Nosotros, sinceramente, creímos sonreír pero, estoy segura de que no lo conseguimos.
Después, apareció un plato de sopa en cada uno de nuestros puestos.
Como
retándonos unos a otros, cada uno tomó su cuchara y empezó a explorar dentro de
la profundidad de la sopa. Sin duda, algo entorpecía el curso de las cucharas.
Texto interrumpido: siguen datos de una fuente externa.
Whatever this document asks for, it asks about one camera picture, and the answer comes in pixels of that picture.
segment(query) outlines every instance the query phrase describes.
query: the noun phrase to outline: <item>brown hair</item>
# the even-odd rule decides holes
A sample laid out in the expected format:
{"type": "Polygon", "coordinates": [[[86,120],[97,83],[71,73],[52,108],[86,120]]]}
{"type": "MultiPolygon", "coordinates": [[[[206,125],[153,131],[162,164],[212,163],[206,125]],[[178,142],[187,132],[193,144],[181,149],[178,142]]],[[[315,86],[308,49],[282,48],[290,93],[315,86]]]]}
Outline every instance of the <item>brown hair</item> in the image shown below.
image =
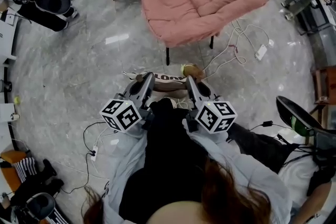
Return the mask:
{"type": "MultiPolygon", "coordinates": [[[[88,193],[90,208],[83,216],[84,224],[103,222],[102,199],[91,188],[88,193]]],[[[247,187],[248,197],[237,188],[229,168],[220,167],[208,159],[205,165],[205,184],[202,191],[202,215],[212,224],[270,224],[271,206],[261,191],[247,187]]]]}
{"type": "Polygon", "coordinates": [[[88,195],[86,199],[88,200],[89,209],[83,215],[83,212],[82,212],[83,206],[82,206],[81,213],[82,213],[84,224],[103,223],[102,198],[91,187],[85,187],[85,191],[88,195]]]}

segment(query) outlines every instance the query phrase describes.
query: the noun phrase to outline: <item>white cube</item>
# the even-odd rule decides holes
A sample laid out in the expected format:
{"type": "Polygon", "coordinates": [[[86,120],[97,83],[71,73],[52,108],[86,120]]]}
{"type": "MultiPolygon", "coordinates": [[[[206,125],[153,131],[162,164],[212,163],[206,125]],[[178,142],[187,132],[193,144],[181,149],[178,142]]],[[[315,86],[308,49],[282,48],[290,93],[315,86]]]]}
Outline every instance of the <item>white cube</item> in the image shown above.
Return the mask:
{"type": "Polygon", "coordinates": [[[196,120],[209,133],[227,131],[235,119],[237,113],[227,101],[203,102],[196,120]]]}
{"type": "Polygon", "coordinates": [[[99,113],[112,129],[122,133],[141,121],[138,110],[130,100],[110,99],[99,113]]]}

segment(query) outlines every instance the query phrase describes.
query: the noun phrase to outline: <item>black pants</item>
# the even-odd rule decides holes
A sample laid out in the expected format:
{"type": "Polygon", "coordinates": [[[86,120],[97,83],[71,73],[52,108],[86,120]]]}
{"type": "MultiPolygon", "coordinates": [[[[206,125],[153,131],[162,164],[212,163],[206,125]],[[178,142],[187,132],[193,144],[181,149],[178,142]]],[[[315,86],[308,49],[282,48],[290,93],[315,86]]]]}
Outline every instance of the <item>black pants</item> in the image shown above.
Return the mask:
{"type": "Polygon", "coordinates": [[[273,137],[256,134],[234,123],[228,130],[228,137],[236,141],[240,152],[251,155],[273,172],[279,173],[289,154],[298,144],[281,144],[273,137]]]}
{"type": "MultiPolygon", "coordinates": [[[[74,8],[71,7],[65,14],[63,14],[63,16],[70,17],[73,12],[74,8]]],[[[55,32],[63,30],[67,24],[65,20],[59,18],[57,15],[49,12],[44,12],[38,9],[35,3],[31,2],[29,2],[28,4],[23,4],[17,13],[55,32]]]]}
{"type": "Polygon", "coordinates": [[[22,206],[33,195],[38,193],[49,193],[53,196],[59,192],[63,185],[62,180],[54,179],[48,185],[45,185],[45,181],[51,176],[51,174],[42,171],[36,175],[27,177],[15,191],[15,195],[10,199],[11,206],[22,206]]]}
{"type": "Polygon", "coordinates": [[[143,224],[159,208],[176,201],[202,199],[207,152],[182,125],[182,110],[169,99],[153,103],[155,118],[147,132],[145,165],[127,181],[119,215],[143,224]]]}

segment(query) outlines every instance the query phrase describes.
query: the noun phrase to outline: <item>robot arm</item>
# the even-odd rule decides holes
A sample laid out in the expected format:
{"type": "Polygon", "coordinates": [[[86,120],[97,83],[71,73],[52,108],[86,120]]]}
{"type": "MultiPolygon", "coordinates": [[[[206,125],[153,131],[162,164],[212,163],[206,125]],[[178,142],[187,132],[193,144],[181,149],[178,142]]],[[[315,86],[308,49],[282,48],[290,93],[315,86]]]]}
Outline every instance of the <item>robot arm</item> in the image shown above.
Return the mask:
{"type": "MultiPolygon", "coordinates": [[[[188,76],[185,89],[194,105],[186,116],[190,132],[197,131],[200,125],[209,133],[226,131],[231,126],[237,114],[229,102],[219,100],[219,95],[211,86],[204,81],[196,83],[191,76],[188,76]]],[[[127,132],[137,123],[145,128],[150,125],[154,117],[146,106],[154,90],[153,73],[138,76],[124,92],[117,93],[100,114],[110,127],[117,131],[127,132]]]]}

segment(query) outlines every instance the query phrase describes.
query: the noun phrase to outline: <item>wooden cabinet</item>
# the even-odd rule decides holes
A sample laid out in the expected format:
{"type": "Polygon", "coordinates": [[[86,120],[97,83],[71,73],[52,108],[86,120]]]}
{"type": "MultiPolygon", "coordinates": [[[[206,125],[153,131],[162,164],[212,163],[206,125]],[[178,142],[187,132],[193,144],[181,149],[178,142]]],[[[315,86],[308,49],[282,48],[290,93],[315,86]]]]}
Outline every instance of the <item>wooden cabinet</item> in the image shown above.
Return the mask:
{"type": "Polygon", "coordinates": [[[336,104],[336,67],[313,72],[316,104],[336,104]]]}

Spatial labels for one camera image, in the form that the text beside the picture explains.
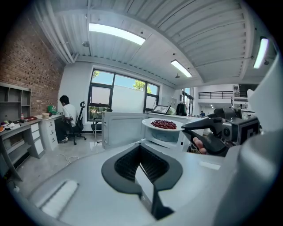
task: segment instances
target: black railing
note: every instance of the black railing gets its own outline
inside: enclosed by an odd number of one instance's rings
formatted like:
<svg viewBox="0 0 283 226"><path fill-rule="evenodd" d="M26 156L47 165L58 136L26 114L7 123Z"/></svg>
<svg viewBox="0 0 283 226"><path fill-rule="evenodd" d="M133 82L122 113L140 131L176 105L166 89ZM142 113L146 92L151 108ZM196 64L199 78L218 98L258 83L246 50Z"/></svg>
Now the black railing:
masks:
<svg viewBox="0 0 283 226"><path fill-rule="evenodd" d="M219 99L230 99L233 97L233 91L221 91L221 92L202 92L199 93L199 99L214 99L214 98L219 98Z"/></svg>
<svg viewBox="0 0 283 226"><path fill-rule="evenodd" d="M220 92L201 92L199 99L230 99L233 97L233 91L220 91ZM248 97L247 92L235 93L235 97Z"/></svg>

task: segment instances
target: office chair
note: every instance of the office chair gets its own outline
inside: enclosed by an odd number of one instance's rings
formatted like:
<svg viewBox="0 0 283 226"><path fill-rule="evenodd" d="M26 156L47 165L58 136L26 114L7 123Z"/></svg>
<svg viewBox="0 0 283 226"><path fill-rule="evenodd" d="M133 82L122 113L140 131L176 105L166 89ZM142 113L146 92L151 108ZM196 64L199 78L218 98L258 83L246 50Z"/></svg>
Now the office chair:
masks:
<svg viewBox="0 0 283 226"><path fill-rule="evenodd" d="M80 114L78 116L78 119L76 121L76 126L72 127L72 124L71 124L71 120L73 120L72 118L70 118L68 120L68 123L69 123L69 126L70 126L70 135L72 137L74 137L74 145L76 145L76 139L75 137L83 137L84 140L86 140L87 138L85 136L82 136L81 135L81 131L84 129L84 125L83 125L83 117L81 117L82 115L82 112L83 112L83 108L85 107L85 102L82 101L80 103Z"/></svg>
<svg viewBox="0 0 283 226"><path fill-rule="evenodd" d="M92 128L92 133L96 139L97 143L100 143L100 141L97 141L97 136L96 136L96 132L102 132L102 124L98 124L99 122L101 122L102 120L97 120L98 118L93 118L93 124L91 125Z"/></svg>

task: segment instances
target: brick wall
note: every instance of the brick wall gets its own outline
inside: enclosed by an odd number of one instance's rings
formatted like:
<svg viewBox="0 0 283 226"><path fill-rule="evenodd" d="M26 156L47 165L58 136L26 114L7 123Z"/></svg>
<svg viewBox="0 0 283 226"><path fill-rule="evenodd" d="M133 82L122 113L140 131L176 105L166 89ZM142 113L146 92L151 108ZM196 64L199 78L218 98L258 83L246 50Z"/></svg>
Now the brick wall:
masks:
<svg viewBox="0 0 283 226"><path fill-rule="evenodd" d="M57 106L64 66L33 12L25 11L2 46L0 81L31 88L31 115L38 115Z"/></svg>

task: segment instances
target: wall light
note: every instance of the wall light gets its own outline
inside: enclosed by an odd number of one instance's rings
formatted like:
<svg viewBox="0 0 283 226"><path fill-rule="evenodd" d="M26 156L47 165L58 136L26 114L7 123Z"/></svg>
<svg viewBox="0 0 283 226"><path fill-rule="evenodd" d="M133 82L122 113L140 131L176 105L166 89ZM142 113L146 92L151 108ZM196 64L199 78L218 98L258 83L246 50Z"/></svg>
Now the wall light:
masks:
<svg viewBox="0 0 283 226"><path fill-rule="evenodd" d="M260 68L267 48L268 48L268 39L261 37L261 39L260 39L260 49L258 50L256 61L255 61L255 64L253 65L253 68Z"/></svg>
<svg viewBox="0 0 283 226"><path fill-rule="evenodd" d="M135 42L139 45L142 45L145 42L145 39L142 37L139 37L133 33L130 33L128 31L125 31L119 28L115 28L112 26L106 26L106 25L96 24L96 23L89 23L88 30L101 32L105 34L112 34L112 35L127 39L129 41Z"/></svg>
<svg viewBox="0 0 283 226"><path fill-rule="evenodd" d="M191 77L191 74L182 66L177 60L173 60L171 62L176 68L178 68L184 75L187 77Z"/></svg>

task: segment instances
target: gray floor
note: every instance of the gray floor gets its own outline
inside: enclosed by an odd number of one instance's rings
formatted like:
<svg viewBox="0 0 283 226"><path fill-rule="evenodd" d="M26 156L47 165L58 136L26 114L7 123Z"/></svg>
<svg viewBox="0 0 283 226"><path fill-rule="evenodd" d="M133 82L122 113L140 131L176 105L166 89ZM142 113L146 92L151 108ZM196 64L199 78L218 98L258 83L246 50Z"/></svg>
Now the gray floor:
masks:
<svg viewBox="0 0 283 226"><path fill-rule="evenodd" d="M104 149L102 143L96 143L93 134L84 134L87 140L83 138L76 139L77 145L73 141L68 141L65 144L59 144L52 152L46 152L41 159L28 157L22 165L17 168L23 181L15 181L16 185L20 188L20 193L24 197L28 197L33 189L40 185L44 180L54 175L59 170L67 166L67 158L77 156L79 158L97 154Z"/></svg>
No quisimos indagar y sólo comer; acabar lo más rápido posible el manjar
oscurísimo que teníamos en frente, todo por nuestras facultades de humanidad. A
la una, a las dos y a las tres; con ganas de todo menos de saborear, empezamos
a terminarnos eso que nunca supimos ni quisimos saber qué era.
Con
intenciones de dar la vida por medio vaso de agua, poco a poco el plato se veía
menos hondo. Dicen que las sopas quitan la sed. Pues, todas menos esta lo
harán. Al contario, la incentivaba. Lo único que nos daba un poco de calma era
creer que en ese momento pagábamos todos y cada uno de nuestros karmas. De vez
en cuando, la curiosidad me invadía y analizaba cuidadosamente cada bocado que
armaba encima de la cuchara. No era buena idea. Siempre ha sido cierto que es
mejor sufrir con los ojos cerrados.
Por
fin, no tan a lo lejos, vimos el fondo del plato. Un grito de gol no habría
sido suficiente para expresar el júbilo del instante cuando la cuchara
perfectamente chocaba contra el plato y emitía el agudo sonido que tanto
habíamos buscado. Nos miramos con complicidad quienes estábamos sentados a la
mesa; soltamos gritos de gratitud y de satisfacción. Felicitamos a la cocinera
por su buen gusto y precisión a la hora de preparar semejante plato tan
elaborado. Nos dispusimos, inclusive, a lavar los platos cuando,
inesperadamente, nos sirvieron el seco. Porque, después de la sopa siempre
viene el seco.
La
misma cuchara y la misma mitad de servilleta para cada quién. Nos esperaba
ahora un plato de arroz que acompañaba un suflé de atún quemado por doquier. El
reto comenzó otra vez. El atún tenía, entre sus fibras, trozos de vegetales
cuyos sabores no quise ni fui capaz de distinguir. Y ni una gota de agua se
ofrecía a sacrificarse por mí en mi lengua. Conté uno a uno los bocados para
terminar, como quien sale de compras con los pesos contados. Fueron veintitrés.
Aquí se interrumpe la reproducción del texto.